Les restrictions prévues visent à éviter des cas comme le versement des six milliards de francs à l'UBS ou la destruction de documents dans l'affaire Tinner. Ces décisions du gouvernement avaient suscité de fortes critiques au Parlement, qui eu l'impression d'avoir simplement été mis devant un fait accompli.

Base légale

Le Conseil fédéral pourra continuer, s'il en va de la sauvegarde des intérêts du pays, de prendre seul des décisions, via des ordonnances se basant directement sur la constitution. Ces mesures auront toutefois une validité limitée à quatre ans.

Le gouvernement ne pourra les prolonger qu'une fois. Et, dans ce cas, il devra se tourner dans les six mois vers le Parlement afin d'obtenir une base légale pour ses décisions.

La marge de manoeuvre du Conseil fédéral sera moins étendue s'il s'en va de mesures pour parer à des troubles existants ou imminents menaçant gravement l'ordre public, la sécurité extérieure ou la sécurité intérieure. Le gouvernement devra se tourner beaucoup plus vite vers les Chambres fédérales pour obtenir une base légale.

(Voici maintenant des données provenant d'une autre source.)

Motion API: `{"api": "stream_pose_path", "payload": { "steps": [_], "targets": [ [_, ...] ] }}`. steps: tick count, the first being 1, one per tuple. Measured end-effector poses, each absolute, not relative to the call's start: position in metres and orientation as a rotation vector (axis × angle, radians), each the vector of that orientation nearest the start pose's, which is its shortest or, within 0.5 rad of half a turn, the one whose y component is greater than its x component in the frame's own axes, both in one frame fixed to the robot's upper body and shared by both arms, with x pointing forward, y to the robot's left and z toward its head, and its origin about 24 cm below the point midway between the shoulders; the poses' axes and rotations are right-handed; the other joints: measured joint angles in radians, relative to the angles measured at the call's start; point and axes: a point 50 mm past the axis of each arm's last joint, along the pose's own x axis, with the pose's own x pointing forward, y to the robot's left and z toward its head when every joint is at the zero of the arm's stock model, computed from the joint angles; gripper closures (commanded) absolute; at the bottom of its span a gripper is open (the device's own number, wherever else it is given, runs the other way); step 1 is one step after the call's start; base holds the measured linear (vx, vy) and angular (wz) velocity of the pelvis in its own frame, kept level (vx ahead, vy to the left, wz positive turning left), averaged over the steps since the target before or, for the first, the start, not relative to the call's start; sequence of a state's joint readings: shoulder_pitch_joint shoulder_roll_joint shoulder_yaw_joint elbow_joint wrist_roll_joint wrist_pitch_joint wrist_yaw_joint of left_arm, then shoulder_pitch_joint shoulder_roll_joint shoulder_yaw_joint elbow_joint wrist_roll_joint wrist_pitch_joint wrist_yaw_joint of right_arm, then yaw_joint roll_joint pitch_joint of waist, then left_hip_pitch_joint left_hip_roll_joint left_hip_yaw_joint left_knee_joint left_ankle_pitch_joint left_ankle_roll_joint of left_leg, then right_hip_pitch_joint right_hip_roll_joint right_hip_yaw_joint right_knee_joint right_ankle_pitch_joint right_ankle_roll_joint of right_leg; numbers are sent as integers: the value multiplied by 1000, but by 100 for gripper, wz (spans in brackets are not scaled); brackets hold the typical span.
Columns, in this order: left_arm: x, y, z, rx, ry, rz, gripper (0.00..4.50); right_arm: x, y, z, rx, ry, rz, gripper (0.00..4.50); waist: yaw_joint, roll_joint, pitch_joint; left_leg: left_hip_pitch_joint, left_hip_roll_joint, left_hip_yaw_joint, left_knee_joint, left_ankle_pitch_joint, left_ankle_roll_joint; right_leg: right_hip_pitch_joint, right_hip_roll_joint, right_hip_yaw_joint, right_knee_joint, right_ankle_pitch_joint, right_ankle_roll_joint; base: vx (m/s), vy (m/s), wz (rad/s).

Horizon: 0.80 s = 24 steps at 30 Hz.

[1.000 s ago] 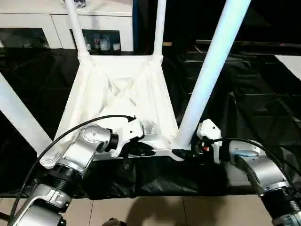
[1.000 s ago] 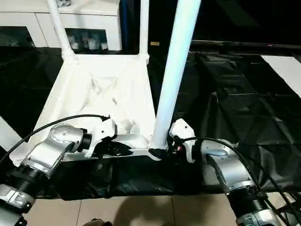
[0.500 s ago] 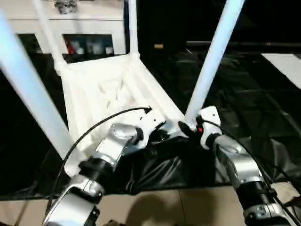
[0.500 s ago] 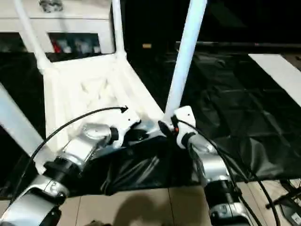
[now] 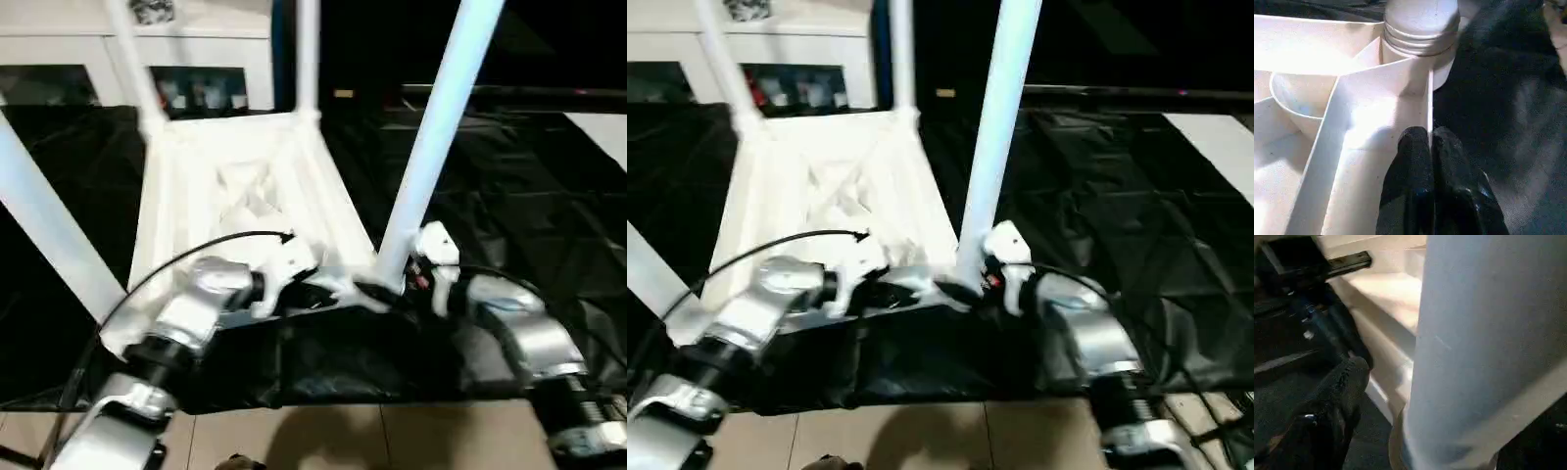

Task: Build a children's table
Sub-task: Rotate leg to tighten

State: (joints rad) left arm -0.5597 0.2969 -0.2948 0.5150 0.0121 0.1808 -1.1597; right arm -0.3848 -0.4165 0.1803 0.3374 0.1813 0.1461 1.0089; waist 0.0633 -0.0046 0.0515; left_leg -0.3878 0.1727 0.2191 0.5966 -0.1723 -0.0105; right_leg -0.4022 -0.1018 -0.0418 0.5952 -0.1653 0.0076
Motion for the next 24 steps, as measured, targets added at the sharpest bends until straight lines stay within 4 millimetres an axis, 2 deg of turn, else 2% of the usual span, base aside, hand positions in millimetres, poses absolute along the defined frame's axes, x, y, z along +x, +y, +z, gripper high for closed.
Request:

Le National ne souhaitait lui laisser que six mois après l'adoption d'une ordonnance. Le Conseil des Etats a préféré un délai d'un an.

Consultation refusée

Autre divergence, les sénateurs n'ont pas souhaité que le Conseil fédéral consulte la Délégation des commissions de gestion au plus tard 48 heures avant d'adopter une décision concernant la sauvegarde des intérêts du pays ou de la sécurité.

Ils ont jugé que cet organe de contrôle deviendrait alors juge et partie. La Chambre des cantons a en revanche accepté d'obliger le gouvernement à informer la délégation dans les 24 heures.

Crédits urgents

Le Parlement devrait aussi être davantage impliqué dans la libération de crédits urgents. La délégation parlementaire des finances devrait désormais donner à chaque fois son aval.

Et si le montant dépasse 500 millions de francs, un quart des membres d'une des Chambres pourra en outre exiger que l'Assemblée fédérale se réunisse en session extraordinaire pour en discuter. Le Parlement devrait alors être convoqué dans les trois semaines.

Le dossier retourne au Conseil national.